Task prompt: Each line of data below is to be returned exactly, leaving out any picture.

----

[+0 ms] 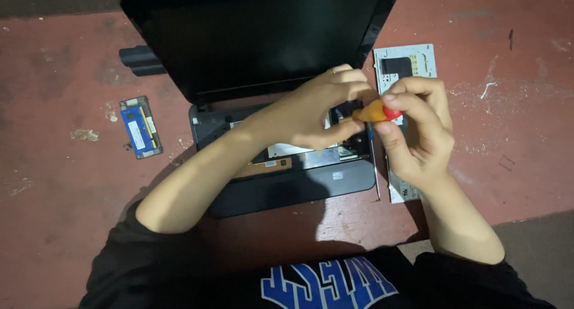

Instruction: Disassembling a laptop to access internal components by removing screws and the keyboard.

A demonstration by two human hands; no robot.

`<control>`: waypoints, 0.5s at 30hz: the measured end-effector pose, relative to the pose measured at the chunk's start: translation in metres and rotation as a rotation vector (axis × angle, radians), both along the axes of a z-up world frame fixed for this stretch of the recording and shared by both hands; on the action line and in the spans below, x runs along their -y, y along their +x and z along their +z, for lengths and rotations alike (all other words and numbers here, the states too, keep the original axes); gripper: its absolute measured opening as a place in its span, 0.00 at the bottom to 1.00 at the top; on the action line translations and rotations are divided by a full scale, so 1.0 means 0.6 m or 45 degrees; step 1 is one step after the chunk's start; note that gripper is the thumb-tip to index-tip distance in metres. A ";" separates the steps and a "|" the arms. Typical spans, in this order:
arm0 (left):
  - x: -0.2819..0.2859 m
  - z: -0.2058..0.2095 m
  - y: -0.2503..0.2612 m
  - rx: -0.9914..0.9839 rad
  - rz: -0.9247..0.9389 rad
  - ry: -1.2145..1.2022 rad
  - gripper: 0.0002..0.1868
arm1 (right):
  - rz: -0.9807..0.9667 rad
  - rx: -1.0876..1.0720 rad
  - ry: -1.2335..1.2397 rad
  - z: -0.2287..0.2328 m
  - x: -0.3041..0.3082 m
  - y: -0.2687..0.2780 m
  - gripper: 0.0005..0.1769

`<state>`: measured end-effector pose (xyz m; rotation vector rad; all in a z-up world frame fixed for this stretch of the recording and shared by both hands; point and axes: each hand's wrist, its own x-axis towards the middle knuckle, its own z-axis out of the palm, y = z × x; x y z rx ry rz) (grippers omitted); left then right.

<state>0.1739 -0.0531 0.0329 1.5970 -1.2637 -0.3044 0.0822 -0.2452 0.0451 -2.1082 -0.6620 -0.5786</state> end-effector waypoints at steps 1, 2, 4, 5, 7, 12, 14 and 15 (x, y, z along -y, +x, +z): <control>-0.002 -0.007 0.002 0.051 -0.066 -0.109 0.11 | 0.026 -0.003 -0.001 0.001 0.000 0.000 0.13; -0.002 -0.007 0.003 0.050 -0.065 -0.108 0.11 | 0.027 -0.004 0.000 0.004 0.000 -0.001 0.13; -0.001 -0.006 0.006 -0.027 -0.075 -0.014 0.06 | 0.007 -0.047 0.008 0.010 0.001 -0.004 0.15; 0.000 -0.006 0.004 -0.028 -0.076 -0.013 0.06 | 0.006 -0.047 0.009 0.006 0.004 -0.002 0.15; 0.003 -0.007 0.002 -0.104 0.005 -0.020 0.09 | 0.013 -0.025 0.028 -0.002 0.011 0.001 0.19; 0.001 0.007 -0.004 -0.145 0.057 0.009 0.12 | -0.057 -0.008 -0.020 0.000 0.004 -0.002 0.15; 0.000 0.006 -0.003 -0.125 0.068 0.018 0.15 | -0.059 -0.021 -0.035 0.003 0.002 -0.002 0.14; -0.002 0.005 -0.002 -0.112 0.039 -0.026 0.13 | -0.035 -0.024 -0.001 0.004 0.000 0.000 0.15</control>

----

Task result:
[+0 ms] 

Instruction: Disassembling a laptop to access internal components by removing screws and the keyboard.

A demonstration by two human hands; no robot.

`<control>`: waypoints, 0.5s at 30hz: the measured end-effector pose, relative to the pose measured at the chunk's start: translation in metres and rotation as a rotation vector (axis × angle, radians), both along the axes of a z-up world frame fixed for this stretch of the recording and shared by both hands; on the action line and in the spans below, x runs along their -y, y along their +x and z along their +z, for lengths and rotations alike (all other words and numbers here, the states too, keep the original axes); gripper: its absolute measured opening as a place in its span, 0.00 at the bottom to 1.00 at the top; on the action line translations and rotations are divided by a full scale, so 1.0 means 0.6 m or 45 degrees; step 1 is one step after the chunk's start; note that gripper is the thumb-tip to index-tip distance in metres. A ";" separates the steps and a "|" the arms. Typical spans, in this order:
arm0 (left):
  - x: -0.2819..0.2859 m
  - z: -0.2058..0.2095 m
  - y: -0.2503..0.2612 m
  - rx: -0.9914..0.9839 rad
  - rz: -0.9247..0.9389 rad
  - ry: -1.2145..1.2022 rad
  - gripper: 0.0002..0.1868
arm1 (right):
  - rz: -0.9807..0.9667 rad
  - rx: -1.0876..1.0720 rad
  - ry: -1.2335..1.2397 rad
  - z: -0.2287..0.2328 m
  - x: -0.3041..0.3082 m
  - y: -0.2687..0.2780 m
  - gripper: 0.0005..0.1769

`<state>`: measured end-effector pose (xyz m; rotation vector rad; all in a z-up world frame fixed for this stretch of the recording and shared by both hands; point and axes: each hand's wrist, its own x-axis towards the middle knuckle, its own z-axis out of the palm, y = z × x; x y z rx ry rz) (grippers omitted); left then right.

<state>0.1739 -0.0531 0.0329 1.5970 -1.2637 -0.3044 0.0822 -0.2452 0.0451 -2.1082 -0.6620 -0.5786</state> end-effector waypoints at steps 1, 2, 4, 5, 7, 12, 14 and 15 (x, y, z along -y, +x, +z): <control>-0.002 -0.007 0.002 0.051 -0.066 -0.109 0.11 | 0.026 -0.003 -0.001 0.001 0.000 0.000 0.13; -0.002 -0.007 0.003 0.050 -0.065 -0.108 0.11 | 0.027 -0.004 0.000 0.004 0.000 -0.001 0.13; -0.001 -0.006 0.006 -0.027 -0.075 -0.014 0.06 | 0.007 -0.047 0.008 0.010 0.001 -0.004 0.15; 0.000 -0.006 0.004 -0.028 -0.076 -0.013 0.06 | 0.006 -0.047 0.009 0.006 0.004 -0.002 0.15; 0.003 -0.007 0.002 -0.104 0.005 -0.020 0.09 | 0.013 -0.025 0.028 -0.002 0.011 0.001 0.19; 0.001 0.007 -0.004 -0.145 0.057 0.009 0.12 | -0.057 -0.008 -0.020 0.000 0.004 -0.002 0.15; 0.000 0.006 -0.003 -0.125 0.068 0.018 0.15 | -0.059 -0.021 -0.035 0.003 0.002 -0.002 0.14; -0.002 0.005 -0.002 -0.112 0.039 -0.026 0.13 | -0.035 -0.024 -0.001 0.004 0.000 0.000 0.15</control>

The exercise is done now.